Erreur quadratique moyenne

En statistiques, l’erreur quadratique moyenne d’un estimateur ${\hat {\theta }}$ d’un paramètre $\theta$ de dimension 1 (mean squared error ( $\operatorname {MSE}$ ), en anglais) est une mesure caractérisant la « précision » de cet estimateur.

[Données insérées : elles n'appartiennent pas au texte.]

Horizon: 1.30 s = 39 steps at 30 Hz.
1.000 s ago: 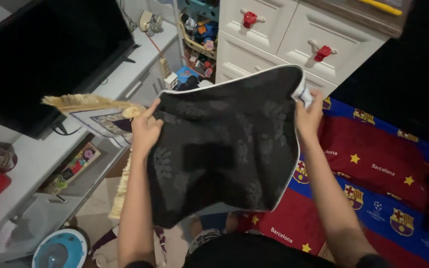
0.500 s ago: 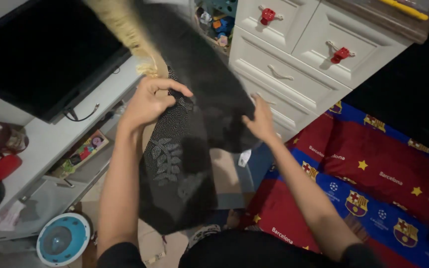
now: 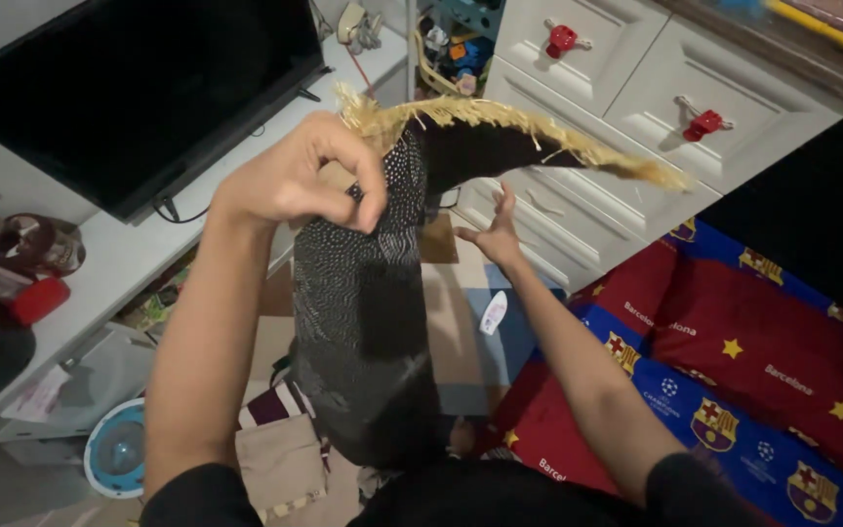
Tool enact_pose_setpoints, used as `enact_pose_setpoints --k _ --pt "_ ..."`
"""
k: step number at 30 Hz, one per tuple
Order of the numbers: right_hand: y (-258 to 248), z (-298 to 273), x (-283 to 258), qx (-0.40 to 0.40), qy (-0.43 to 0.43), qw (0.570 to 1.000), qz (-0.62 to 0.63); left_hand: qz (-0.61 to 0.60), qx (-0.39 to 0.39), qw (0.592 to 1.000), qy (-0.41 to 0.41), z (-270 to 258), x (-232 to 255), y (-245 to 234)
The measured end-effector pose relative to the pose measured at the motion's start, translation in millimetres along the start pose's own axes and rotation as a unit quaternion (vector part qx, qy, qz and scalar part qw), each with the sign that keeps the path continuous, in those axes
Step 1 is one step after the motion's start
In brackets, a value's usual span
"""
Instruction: Tidying a room by dusting books, organizing items on a dresser, and folding a rug and clothes.
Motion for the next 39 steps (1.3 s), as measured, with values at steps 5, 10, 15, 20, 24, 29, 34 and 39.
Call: enact_pose_setpoints --k 5,10,15,20,24,29,34,39 --pt "48 26 2 -0.128 -0.046 0.990 -0.034 -0.012 -0.063 0.997 0.037 -22 29 16" --pt "100 8 -52 -0.312 0.060 0.948 0.022 -0.007 -0.020 1.000 0.015 -42 26 -3" --pt "109 -23 -55 -0.255 0.046 0.920 0.294 0.161 0.296 0.936 -0.103 -82 -11 -96" --pt "102 -27 -61 -0.172 0.075 0.920 0.343 0.245 0.450 0.854 -0.089 -108 -92 -155" --pt "64 -4 -107 -0.106 0.146 0.877 0.445 0.369 0.628 0.676 -0.113 -144 -155 -178" --pt "62 15 -137 -0.105 0.133 0.924 0.344 0.285 0.611 0.736 -0.064 -81 -216 -134" --pt "89 51 -218 -0.149 0.092 0.826 0.535 0.062 0.505 0.857 -0.086 3 -258 -67" --pt "12 89 -210 -0.035 0.101 0.866 0.489 -0.065 0.599 0.791 -0.105 -50 -301 -58"
Point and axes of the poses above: each hand's wrist, its own z-axis towards the middle knuckle, its own y-axis out of the palm, x = y × z, the point moved 10 cm from there along z, towards the middle knuckle, and after that the axes turned 14 degrees about -y, right-handed, at the moved point
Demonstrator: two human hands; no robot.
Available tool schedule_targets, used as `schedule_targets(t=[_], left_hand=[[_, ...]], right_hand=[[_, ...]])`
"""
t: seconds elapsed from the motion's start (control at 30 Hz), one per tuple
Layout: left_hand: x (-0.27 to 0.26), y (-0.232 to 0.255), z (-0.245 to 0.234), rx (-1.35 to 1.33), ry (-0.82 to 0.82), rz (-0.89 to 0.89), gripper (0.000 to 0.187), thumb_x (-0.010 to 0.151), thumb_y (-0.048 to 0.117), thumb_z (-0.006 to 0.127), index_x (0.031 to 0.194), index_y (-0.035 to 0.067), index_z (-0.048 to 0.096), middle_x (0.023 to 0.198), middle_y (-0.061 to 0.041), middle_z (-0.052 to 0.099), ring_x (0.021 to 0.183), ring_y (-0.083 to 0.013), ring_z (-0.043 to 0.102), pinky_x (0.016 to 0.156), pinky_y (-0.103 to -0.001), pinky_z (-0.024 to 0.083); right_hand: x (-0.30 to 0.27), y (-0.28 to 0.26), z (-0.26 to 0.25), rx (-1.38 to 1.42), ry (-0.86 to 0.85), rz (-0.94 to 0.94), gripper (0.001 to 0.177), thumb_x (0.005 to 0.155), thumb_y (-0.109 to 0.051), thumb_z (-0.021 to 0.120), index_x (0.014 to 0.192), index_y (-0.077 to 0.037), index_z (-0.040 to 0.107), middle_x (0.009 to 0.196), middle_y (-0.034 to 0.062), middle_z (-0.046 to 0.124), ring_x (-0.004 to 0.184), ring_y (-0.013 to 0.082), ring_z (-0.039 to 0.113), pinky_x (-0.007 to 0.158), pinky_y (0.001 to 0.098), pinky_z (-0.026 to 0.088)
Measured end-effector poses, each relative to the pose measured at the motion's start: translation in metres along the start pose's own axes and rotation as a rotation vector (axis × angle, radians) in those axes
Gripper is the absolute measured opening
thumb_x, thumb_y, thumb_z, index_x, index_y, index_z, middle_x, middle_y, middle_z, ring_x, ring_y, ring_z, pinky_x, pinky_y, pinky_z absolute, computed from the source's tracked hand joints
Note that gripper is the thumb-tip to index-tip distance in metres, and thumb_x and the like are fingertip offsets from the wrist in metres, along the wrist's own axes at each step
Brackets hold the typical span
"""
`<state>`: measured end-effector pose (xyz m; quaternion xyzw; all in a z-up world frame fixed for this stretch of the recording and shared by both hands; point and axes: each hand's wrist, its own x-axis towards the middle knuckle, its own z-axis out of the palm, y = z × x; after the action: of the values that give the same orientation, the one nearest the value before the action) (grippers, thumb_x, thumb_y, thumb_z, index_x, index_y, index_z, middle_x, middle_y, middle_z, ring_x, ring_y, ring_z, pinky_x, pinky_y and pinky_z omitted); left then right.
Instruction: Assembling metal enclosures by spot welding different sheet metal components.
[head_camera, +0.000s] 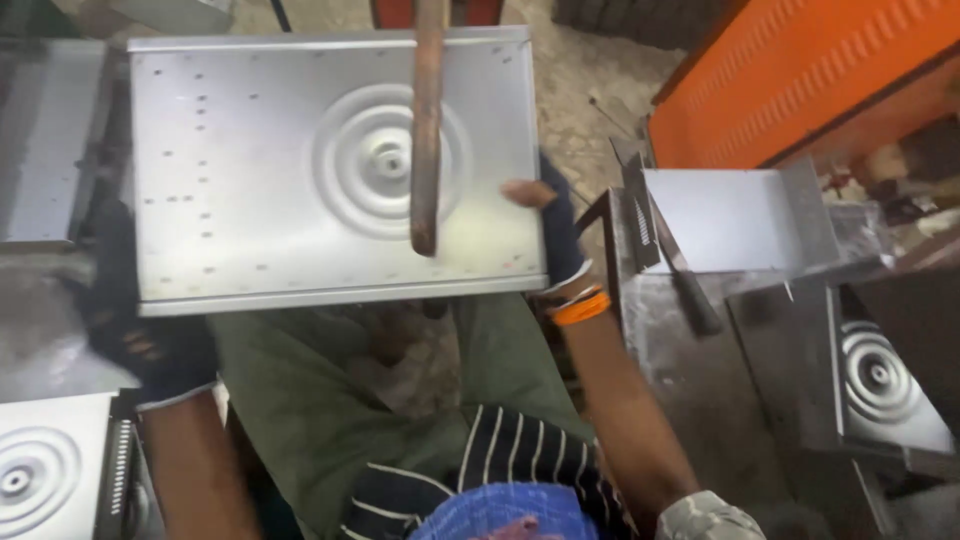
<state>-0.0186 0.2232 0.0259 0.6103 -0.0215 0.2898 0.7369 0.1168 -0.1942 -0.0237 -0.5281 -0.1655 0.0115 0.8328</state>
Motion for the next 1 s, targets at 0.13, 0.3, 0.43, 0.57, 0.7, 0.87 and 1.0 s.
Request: schedule_targets(t=[0.13,0.3,0.43,0.57,0.7,0.87,1.0], left_hand=[[-0.035,-0.004,0.098,-0.389,0.144,-0.292,0.058,0.103,0.047,0.038,0.12,-0.001,0.066,0.128,-0.018,0.065,0.128,-0.03,0.055,0.114,-0.045,0.037],[-0.073,-0.096,0.164,-0.84,0.359,-0.629,0.04,0.093,0.035,0.049,0.103,0.003,0.07,0.109,-0.016,0.07,0.11,-0.0303,0.061,0.102,-0.045,0.045],[-0.075,-0.186,0.165,-0.948,0.436,-0.571,0.018,0.09,0.022,0.059,0.091,0.006,0.068,0.094,-0.011,0.067,0.095,-0.0258,0.062,0.091,-0.041,0.049],[-0.031,-0.134,0.171,-0.637,0.26,-0.251,0.013,0.088,0.003,0.069,0.084,0.009,0.059,0.081,-0.001,0.055,0.077,-0.0144,0.057,0.074,-0.031,0.048],[0.018,-0.071,0.184,-0.461,0.099,-0.237,0.013,0.082,0.001,0.073,0.086,0.008,0.062,0.077,0.0,0.056,0.069,-0.0122,0.058,0.065,-0.029,0.047],[0.033,-0.039,0.196,-0.191,-0.177,-0.314,0.011,0.077,0.006,0.076,0.083,0.006,0.067,0.072,0.0,0.064,0.062,-0.0102,0.06,0.057,-0.027,0.048],[0.019,-0.055,0.197,-0.279,-0.165,-0.317,0.012,0.086,0.01,0.076,0.081,0.006,0.065,0.074,0.001,0.063,0.065,-0.0082,0.057,0.059,-0.026,0.045]], right_hand=[[-0.024,-0.074,-0.033,0.26,-0.014,0.36,0.059,0.085,-0.021,0.067,0.137,0.004,0.056,0.123,0.02,0.07,0.106,0.0288,0.072,0.091,0.0391,0.062],[-0.088,-0.004,-0.163,-0.06,0.285,0.122,0.054,0.095,-0.027,0.071,0.126,0.017,0.064,0.111,0.0281,0.07,0.094,0.0356,0.069,0.084,0.0443,0.06],[-0.113,0.092,-0.266,-0.181,0.322,0.3,0.03,0.096,-0.014,0.066,0.116,0.005,0.054,0.107,0.0112,0.056,0.097,0.023,0.053,0.086,0.0337,0.045],[-0.067,0.013,-0.105,-0.735,0.34,-0.157,0.032,0.104,-0.016,0.062,0.128,0.003,0.054,0.121,0.0049,0.053,0.11,0.0172,0.046,0.092,0.0306,0.04],[-0.022,-0.103,0.057,-1.367,0.25,-0.802,0.037,0.121,-0.023,0.059,0.147,0.002,0.05,0.146,0.0241,0.056,0.134,0.0348,0.057,0.111,0.0403,0.05],[0.03,-0.1,0.089,-1.608,-0.137,0.063,0.05,0.104,-0.047,0.062,0.078,-0.008,0.081,0.064,0.0162,0.069,0.058,0.0321,0.066,0.064,0.0434,0.052],[0.026,-0.099,0.083,-1.539,-0.153,-0.05,0.049,0.095,-0.045,0.065,0.063,-0.01,0.076,0.049,0.0133,0.06,0.044,0.032,0.061,0.054,0.0444,0.05]])
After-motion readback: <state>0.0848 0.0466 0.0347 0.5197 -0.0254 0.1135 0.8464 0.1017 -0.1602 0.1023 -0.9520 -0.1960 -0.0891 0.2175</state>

Elle est plus souvent appelée « erreur quadratique » (« moyenne » étant sous-entendu) ; elle est parfois appelée aussi « risque quadratique ».

L’erreur quadratique moyenne est définie par :

Définition — $\operatorname {MSE} ({\hat {\theta }})\,{\overset {\text{def}}{=}}\,\mathbb {E} \left[({\hat {\theta }}-\theta )^{2}\right]$

Propriétés[modifier | modifier le code]

Expression[modifier | modifier le code]

On peut exprimer l’erreur quadratique moyenne en fonction du biais et de la variance de l’estimateur :

Théorème — $\operatorname {MSE} ({\hat {\theta }})=\operatorname {Biais} ({\hat {\theta }})^{2}+\operatorname {Var} ({\hat {\theta }})$

Démonstration

Rappelons d’abord que $\operatorname {Biais} ({\hat {\theta }})\,{\overset {\text{def}}{=}}\,\mathbb {E} ({\hat {\theta }})-\theta$ et $\mathbb {E} ({\hat {\theta }})$ sont des constantes, ce qui permet d’utiliser la linéarité de l’espérance : $\mathbb {E} (c_{1}X+c_{2})=c_{1}\mathbb {E} (X)+c_{2}$ .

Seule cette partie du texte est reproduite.